====== Recorded data
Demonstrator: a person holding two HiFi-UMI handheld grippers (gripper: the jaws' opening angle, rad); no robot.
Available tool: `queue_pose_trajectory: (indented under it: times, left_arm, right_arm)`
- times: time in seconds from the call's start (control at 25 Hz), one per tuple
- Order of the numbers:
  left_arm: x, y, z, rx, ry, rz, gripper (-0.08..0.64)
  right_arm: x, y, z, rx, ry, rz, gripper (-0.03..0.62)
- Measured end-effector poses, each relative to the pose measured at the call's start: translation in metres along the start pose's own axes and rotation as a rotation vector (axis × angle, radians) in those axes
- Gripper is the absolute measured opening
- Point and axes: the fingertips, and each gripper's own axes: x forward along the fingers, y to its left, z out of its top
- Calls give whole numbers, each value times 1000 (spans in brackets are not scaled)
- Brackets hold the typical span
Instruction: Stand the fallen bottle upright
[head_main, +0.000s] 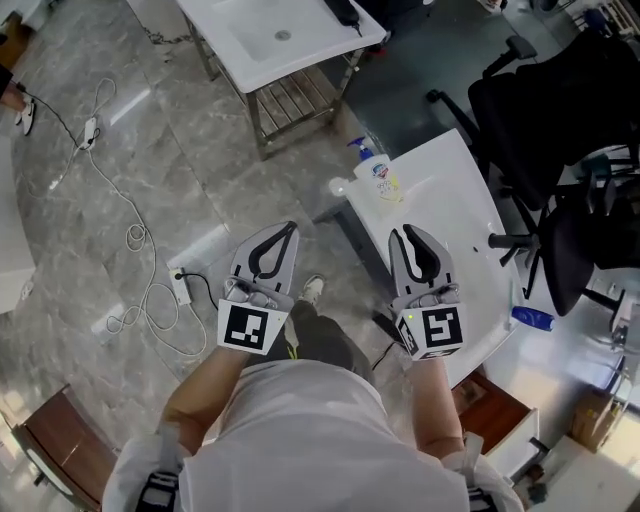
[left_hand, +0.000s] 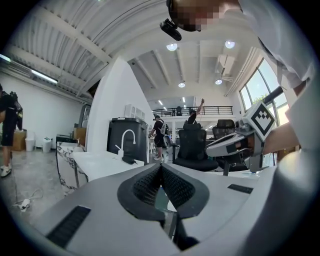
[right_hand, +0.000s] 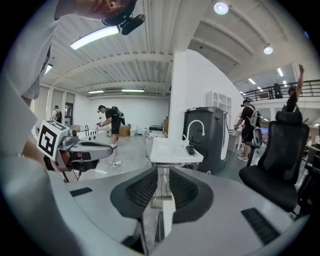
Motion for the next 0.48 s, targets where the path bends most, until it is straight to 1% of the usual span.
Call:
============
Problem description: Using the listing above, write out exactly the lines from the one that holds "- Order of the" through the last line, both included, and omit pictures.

Exercise output:
- Order of the numbers:
  left_arm: x, y, z, rx, ry, rz, gripper (-0.08..0.64)
  right_arm: x, y, z, rx, ry, rz, gripper (-0.03..0.62)
- Measured end-effector poses, each relative to the pose measured at the call's start: translation in metres along the start pose's own axes and rotation as a rotation vector (axis × angle, radians) in those axes
- Gripper is the absolute measured opening
- Point and axes: the fingertips, and each gripper's own axes: x forward along the fingers, y to its left, z out of its top
- Calls give whole numbers, each value times 1000 (spans in brackets are not scaled)
- Brackets hold the typical span
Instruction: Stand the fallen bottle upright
[head_main, +0.000s] 
[left_hand, +0.000s] 
[right_hand, +0.000s] 
Motion for the next 0.48 s, targets where the path bends most, until it is straight to 1% of the usual span.
Call:

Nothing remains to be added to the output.